- Historic Sites
The Unsinkable Abigail
In forty years of scraping and scrapping for women’s rights, Abigail Scott Duniway never lost her nerve or wicked tongue
February 1975 | Volume 26, Issue 2
It was a dry spell, and travelling by stagecoach, they arrived everywhere covered with dust. The churches they had hoped to lecture in were closed to such a radical cause as women’s rights. They had to speak in seedy hired halls; in Walla Walla they were obliged to orate in the back of a saloon, thereby creating a scandal. In one town a woman offered her parlor, but her husband arrived home unexpectedly and expelled them.
Nonetheless, Abigail counted the tour a success. Miss Anthony’s lectures gave her a thorough grounding in the movement, and she picked up scores of subscriptions. Best, she sensed potential for suffrage. Everywhere she appealed for soldiers, not leaders. Indeed, she would have been dismayed had someone emerged waving the standard, for she intended to carry that herself.
After that trip there was no shaking the dust from her shoes. For years she was to spend at least half of each week on the road, waving her banner and conferring smaller banners upon promising protégés. She wrote on the move, mailing copy from stage and steamboat stops. Her following grew, but so did resistance as men ruminated her message and realized its threat. Former speaking places were withdrawn, but she always spoke somewhere, in a barn if necessary. Once when she was addressing a meeting in an unfinished school, the floor collapsed; she just picked herself up and led her audience to a sounder spot. Often she was interrupted by hecklers; sometimes she had to dodge eggs and fruit. None of this disturbed her greatly. She knew the nourishing effect of persecution upon a new movement.
Besides, she could hold her own with hecklers. The same one rarely heckled twice. One man who rose and expressed contempt for women’s rights was pleasantly invited to tell why. He said he didn’t know why he opposed it, but he always had and guessed he always would. Abigail’s quick-as-a-flash response was “I’ve always heard the difference between a man and a mule was that a man could change his mind.” Once when approaching Yakima, Washington, in a stage, a man twitted her about suffrage to the merriment of other passengers. “Madam,” he said, “you ought to be at home enjoying yourself, like my wife’s doing. I want to bear all the hardship of life myself, and let her sit by the fire toasting her footsies.” Inside the town the driver stopped to let the man off at his front gate. There in the front yard was his wife “chopping away at a pile of snow-covered cord wood.” As the man leaped out Abigail called after him, “I see your wife is toasting her footsies!”

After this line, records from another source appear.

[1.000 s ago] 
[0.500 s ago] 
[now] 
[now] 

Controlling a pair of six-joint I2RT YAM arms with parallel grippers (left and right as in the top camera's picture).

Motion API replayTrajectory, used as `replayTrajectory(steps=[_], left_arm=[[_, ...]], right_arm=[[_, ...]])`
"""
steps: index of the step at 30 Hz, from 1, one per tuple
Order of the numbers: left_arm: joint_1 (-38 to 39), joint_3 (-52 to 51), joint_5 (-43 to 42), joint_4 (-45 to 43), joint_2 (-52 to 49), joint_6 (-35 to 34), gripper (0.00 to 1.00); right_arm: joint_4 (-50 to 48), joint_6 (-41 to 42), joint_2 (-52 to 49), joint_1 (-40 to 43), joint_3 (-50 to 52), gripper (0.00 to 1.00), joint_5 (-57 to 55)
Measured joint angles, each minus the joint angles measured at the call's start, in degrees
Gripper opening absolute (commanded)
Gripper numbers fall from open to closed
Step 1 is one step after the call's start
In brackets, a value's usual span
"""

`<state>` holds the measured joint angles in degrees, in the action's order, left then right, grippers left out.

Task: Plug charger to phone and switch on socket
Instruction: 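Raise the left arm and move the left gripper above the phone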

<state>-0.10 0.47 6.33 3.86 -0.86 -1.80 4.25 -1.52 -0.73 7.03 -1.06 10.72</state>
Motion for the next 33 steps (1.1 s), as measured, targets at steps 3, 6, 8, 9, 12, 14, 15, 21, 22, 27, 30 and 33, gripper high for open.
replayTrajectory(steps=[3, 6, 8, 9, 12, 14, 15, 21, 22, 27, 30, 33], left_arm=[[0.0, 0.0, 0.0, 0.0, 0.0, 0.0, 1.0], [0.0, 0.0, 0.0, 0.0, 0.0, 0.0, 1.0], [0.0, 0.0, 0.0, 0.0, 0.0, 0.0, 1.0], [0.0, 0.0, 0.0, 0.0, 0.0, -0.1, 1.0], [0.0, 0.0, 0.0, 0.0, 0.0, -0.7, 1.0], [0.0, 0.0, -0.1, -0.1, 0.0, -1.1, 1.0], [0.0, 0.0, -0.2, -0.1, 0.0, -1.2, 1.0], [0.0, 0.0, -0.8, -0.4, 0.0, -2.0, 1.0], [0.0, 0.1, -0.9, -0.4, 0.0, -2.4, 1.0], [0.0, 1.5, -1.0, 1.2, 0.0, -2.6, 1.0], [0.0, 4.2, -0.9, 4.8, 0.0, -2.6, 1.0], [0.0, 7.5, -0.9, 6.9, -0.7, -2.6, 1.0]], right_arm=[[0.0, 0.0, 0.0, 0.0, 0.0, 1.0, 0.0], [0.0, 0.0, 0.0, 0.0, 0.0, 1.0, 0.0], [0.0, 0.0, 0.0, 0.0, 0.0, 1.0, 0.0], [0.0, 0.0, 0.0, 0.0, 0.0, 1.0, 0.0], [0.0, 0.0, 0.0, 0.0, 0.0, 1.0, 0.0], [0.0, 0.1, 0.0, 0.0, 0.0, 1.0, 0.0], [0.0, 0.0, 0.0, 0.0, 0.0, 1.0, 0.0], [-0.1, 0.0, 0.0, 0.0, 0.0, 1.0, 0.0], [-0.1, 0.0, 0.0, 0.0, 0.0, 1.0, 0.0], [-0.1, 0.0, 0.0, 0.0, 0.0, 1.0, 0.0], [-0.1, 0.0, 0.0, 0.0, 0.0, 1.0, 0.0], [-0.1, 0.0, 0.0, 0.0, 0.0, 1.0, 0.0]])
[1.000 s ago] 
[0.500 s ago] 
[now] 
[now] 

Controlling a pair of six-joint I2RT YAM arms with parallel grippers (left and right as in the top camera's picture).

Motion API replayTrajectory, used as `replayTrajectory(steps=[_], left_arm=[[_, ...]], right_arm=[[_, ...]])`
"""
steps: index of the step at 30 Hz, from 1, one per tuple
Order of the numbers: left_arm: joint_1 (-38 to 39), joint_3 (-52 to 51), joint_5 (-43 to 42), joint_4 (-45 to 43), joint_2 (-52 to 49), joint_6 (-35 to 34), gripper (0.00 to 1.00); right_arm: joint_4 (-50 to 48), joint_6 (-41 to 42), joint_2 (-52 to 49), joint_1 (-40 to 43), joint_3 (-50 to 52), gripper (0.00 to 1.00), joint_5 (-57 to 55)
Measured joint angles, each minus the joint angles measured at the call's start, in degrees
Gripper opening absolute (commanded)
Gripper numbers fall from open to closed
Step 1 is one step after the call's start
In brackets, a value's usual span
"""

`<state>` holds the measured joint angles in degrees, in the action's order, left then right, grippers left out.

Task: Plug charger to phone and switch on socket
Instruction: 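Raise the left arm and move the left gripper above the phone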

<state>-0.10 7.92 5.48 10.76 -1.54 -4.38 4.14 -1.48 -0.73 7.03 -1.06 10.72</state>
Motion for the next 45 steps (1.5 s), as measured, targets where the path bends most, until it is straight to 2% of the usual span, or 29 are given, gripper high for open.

But she never picked fights with men. Instead she tried to win them with reasoning and flattery, never forgetting they would have to yield ground. Typically, her appeal was shrewd; “Gentlemen, in our demand for the ballot, we are not seeking to rule over you. … We only ask for our enfranchisement because we desire freedom for ourselves.”
Her writing and organizing were underpinning for her prime effort—political action. She had assigned herself that task as well. She predicted the women of the Northwest would be liberated by their state legislatures within five years. In 1872 she went down to Salem and did her first lobbying. She found quick rapport with the lawmakers, mostly men from farms and small towns who already knew her through her newspaper. Not only did she get a suffrage bill introduced, but she was permitted to address the legislature in joint session. She committed the faux pas of alluding to a legislator by name rather than by county, for which she was called to order. But she gained points with her apology: “Gentlemen, in years past when most of you were studying parliamentary law, I have been rocking the cradle.”
The bill failed of passage, but as a consolation prize the legislature passed the “Sole Trader Bill” she had advocated. The statute enabled women engaged in business to register the fact with the county clerk, thereby protecting their tools, furniture, and stock from seizure by their husbands’ creditors. Further, if abandoned by her husband a wife might obtain the court’s permission to sell or lease property, collect money due him, and make contracts, all binding even if he returned.
Thereafter she pursued the legislators by name through her columns, flattering the favorables, prodding neutrals, excoriating the opposition. Her suffrage bill failed again in 1874, as did her efforts to get the legislature to approve a state suffrage referendum. But another rights bill was forthcoming. In 1878 came passage of a statute enabling married women to sue to protect their rights and property and to receive and hold in their own right the wages of personal labor. Another measure passed that year enabled taxpaying women to vote in school elections.
Without knowing what she was getting into Abigail welcomed the temperance fervor that blew in from the prairie states in the mid-1870’s. The churches, which had snubbed her cause, embraced temperance as if it were part of the Trinity, and she hoped to tie suffrage and temperance together and thereby slide suffrage in through a church side door. She affiliated with a temperance society that met in a prosperous Taylor Street church. But its pastor, the Reverend Mr. Izer, hovered possessively over meetings, and Abigail’s strategy of getting in a few words for suffrage at meetings annoyed him. Repeatedly he cut her off, but she persisted.